AIM OF THE EXERCISE
Please filter the entries and return only the lines that include "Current".

DATA UNDER STUDY
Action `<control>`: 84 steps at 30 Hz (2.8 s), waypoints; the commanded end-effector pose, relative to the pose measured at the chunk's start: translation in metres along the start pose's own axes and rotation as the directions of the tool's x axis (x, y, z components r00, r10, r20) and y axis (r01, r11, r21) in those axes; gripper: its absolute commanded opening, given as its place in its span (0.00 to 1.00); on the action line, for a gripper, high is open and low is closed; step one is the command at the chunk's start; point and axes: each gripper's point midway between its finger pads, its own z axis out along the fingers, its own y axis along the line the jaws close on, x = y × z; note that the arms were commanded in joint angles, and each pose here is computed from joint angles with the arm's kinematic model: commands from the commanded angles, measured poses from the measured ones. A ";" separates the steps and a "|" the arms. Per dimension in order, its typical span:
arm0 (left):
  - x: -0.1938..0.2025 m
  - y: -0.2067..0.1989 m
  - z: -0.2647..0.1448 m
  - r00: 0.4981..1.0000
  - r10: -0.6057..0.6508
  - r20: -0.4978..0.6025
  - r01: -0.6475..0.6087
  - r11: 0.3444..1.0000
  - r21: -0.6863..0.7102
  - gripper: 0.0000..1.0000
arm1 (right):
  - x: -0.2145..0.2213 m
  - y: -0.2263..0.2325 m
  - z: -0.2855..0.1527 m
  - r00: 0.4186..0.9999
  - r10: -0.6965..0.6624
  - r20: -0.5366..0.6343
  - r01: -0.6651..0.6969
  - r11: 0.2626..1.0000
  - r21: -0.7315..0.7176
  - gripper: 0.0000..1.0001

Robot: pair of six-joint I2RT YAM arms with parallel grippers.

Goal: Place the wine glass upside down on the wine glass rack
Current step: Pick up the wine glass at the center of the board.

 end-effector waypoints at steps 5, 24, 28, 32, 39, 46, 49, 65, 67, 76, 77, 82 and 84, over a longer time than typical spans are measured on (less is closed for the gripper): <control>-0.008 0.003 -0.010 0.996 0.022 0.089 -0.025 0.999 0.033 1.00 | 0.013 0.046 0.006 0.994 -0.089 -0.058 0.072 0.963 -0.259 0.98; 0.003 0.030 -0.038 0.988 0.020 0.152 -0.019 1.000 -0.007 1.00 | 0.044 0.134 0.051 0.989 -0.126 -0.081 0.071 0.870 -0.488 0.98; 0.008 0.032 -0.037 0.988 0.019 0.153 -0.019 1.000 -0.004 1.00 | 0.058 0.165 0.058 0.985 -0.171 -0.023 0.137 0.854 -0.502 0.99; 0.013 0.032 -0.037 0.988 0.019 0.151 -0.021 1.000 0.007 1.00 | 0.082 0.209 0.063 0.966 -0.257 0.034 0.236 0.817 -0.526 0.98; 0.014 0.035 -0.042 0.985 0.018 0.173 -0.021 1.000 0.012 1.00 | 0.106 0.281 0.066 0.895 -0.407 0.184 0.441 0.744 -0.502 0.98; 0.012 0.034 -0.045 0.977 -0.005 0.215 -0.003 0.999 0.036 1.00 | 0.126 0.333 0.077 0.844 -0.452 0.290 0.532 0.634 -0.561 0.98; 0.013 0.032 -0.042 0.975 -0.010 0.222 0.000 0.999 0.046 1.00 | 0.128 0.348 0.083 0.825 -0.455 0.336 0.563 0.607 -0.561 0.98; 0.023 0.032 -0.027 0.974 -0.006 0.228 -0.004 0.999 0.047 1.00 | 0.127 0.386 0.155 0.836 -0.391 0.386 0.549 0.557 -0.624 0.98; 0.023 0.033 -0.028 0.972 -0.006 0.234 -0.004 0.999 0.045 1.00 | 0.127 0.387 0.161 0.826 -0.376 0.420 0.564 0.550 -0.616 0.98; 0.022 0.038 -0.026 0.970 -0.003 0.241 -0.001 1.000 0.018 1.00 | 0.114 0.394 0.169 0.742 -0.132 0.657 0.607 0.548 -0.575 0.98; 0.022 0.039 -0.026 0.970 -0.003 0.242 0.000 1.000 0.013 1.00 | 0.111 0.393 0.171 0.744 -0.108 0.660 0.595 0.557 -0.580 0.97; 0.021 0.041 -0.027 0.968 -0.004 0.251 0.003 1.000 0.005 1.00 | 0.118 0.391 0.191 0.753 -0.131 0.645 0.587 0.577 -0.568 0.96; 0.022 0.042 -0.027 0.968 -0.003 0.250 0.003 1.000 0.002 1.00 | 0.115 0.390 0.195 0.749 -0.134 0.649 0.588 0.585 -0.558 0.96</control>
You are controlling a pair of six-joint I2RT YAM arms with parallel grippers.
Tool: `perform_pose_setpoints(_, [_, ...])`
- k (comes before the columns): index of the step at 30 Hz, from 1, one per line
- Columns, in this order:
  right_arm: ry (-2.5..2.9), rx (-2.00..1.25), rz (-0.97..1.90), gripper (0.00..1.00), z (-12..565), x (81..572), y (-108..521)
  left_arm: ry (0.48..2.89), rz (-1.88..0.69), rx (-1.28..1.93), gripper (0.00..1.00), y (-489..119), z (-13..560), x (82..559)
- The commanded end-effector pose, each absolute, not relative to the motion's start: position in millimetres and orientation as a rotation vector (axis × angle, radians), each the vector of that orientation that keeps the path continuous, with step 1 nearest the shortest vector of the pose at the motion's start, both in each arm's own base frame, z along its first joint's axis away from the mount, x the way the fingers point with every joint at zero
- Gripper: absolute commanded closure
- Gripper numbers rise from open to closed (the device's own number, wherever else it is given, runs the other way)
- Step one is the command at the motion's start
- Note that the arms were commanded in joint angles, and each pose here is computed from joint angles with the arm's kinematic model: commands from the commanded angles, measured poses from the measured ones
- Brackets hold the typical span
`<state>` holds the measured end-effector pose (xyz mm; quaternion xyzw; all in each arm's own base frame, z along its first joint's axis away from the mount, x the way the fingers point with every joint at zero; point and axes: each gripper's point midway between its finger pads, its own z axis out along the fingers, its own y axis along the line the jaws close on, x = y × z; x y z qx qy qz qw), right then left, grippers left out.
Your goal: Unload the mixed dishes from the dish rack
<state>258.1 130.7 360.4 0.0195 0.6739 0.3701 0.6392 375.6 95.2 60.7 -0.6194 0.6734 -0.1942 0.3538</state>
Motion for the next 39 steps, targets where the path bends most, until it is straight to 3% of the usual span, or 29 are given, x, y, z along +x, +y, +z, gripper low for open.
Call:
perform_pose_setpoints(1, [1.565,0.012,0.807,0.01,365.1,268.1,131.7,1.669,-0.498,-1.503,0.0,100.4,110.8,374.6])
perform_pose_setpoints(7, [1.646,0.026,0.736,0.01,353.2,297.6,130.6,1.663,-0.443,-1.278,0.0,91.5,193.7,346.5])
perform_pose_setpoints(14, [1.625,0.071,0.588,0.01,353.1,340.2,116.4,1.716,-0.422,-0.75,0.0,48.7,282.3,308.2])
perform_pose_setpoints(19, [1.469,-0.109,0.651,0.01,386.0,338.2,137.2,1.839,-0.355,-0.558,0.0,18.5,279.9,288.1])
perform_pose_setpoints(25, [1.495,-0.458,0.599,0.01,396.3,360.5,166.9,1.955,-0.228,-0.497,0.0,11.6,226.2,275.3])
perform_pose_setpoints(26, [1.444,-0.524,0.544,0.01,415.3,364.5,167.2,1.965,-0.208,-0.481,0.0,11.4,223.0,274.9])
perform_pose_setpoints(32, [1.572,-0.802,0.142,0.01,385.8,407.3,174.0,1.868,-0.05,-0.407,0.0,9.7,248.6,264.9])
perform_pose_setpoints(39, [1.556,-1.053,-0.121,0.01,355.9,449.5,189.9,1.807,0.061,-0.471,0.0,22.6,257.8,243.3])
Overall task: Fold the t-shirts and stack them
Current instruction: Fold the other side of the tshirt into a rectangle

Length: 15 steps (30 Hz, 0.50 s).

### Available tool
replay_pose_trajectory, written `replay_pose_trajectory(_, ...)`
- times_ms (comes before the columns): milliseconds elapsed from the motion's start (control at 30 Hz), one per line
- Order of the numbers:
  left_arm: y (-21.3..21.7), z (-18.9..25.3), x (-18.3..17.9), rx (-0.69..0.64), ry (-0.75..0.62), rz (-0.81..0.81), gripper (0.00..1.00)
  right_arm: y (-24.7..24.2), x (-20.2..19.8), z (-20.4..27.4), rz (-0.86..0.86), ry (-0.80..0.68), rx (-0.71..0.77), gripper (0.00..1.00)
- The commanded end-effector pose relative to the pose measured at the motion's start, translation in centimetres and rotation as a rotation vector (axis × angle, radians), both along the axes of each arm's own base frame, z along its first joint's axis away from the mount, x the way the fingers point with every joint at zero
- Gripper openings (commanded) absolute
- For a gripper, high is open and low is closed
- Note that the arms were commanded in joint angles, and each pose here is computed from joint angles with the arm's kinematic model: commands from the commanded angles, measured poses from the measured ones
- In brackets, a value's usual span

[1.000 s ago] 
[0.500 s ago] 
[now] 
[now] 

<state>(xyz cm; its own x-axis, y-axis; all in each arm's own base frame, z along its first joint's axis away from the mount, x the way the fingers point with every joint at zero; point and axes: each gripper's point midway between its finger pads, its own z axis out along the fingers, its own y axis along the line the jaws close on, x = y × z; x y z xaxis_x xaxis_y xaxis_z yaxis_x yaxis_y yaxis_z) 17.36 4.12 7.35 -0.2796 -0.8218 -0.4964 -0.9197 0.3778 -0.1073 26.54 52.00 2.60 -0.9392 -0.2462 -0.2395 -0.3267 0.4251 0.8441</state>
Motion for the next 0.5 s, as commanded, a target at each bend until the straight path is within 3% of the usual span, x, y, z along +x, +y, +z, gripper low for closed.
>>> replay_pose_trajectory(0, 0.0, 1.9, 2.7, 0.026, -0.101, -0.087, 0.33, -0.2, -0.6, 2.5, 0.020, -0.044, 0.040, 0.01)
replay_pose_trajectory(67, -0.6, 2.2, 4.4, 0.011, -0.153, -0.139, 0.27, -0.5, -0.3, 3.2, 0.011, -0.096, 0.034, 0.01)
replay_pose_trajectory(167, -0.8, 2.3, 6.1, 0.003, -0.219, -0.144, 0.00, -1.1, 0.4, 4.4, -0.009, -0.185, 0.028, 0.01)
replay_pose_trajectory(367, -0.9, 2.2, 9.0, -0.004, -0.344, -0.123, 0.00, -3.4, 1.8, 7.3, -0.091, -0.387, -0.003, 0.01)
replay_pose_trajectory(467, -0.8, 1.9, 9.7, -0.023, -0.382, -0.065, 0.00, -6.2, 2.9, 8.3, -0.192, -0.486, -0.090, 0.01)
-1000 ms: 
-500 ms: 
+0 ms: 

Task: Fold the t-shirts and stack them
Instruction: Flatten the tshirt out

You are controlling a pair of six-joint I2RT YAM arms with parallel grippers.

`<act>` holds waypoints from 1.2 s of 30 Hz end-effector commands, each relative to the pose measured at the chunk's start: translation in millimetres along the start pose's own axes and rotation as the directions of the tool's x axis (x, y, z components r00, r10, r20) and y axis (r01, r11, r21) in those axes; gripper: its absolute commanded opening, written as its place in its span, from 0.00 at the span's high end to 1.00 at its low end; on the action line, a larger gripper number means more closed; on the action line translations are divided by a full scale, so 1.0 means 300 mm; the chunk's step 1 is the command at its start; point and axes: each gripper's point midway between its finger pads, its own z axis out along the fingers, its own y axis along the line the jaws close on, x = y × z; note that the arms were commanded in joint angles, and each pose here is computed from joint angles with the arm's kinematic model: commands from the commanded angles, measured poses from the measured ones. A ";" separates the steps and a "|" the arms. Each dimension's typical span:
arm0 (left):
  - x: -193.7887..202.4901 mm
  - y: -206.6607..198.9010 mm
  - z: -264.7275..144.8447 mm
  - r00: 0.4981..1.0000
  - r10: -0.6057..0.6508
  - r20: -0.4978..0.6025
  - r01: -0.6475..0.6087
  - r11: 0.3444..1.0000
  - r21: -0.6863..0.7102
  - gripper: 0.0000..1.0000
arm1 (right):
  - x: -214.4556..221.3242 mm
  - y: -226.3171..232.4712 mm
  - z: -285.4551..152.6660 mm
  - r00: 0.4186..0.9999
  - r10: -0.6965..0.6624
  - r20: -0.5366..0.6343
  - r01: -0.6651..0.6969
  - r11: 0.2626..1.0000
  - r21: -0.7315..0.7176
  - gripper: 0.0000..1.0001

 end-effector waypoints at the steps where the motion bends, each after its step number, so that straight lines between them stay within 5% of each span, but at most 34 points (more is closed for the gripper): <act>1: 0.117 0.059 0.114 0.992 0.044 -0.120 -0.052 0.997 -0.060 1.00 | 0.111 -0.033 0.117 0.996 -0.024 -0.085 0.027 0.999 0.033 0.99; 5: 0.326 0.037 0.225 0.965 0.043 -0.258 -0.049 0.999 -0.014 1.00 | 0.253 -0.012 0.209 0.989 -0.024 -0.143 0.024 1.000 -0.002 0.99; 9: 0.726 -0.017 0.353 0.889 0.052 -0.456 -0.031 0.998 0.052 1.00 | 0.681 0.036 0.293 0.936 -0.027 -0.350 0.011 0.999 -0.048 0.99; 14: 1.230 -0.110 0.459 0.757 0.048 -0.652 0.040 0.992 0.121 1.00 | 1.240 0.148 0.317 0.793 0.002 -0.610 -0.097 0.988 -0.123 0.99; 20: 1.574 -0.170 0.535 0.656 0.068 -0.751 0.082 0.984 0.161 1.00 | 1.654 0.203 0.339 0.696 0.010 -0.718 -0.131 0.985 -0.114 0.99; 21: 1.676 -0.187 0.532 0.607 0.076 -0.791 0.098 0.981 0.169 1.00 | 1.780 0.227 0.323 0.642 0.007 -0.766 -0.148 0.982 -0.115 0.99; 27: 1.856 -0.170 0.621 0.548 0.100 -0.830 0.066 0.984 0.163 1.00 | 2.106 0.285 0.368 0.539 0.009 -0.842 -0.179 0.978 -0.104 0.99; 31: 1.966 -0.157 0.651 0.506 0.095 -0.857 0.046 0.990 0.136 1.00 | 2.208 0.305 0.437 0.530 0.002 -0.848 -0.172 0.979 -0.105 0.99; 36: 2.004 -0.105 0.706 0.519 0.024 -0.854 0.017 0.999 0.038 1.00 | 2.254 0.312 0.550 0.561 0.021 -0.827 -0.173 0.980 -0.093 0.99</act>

SOLUTION FOR THIS TASK
Current step: Pick up the wine glass at the center of the board.
Current instruction: Fold the other side of the tshirt into a rectangle

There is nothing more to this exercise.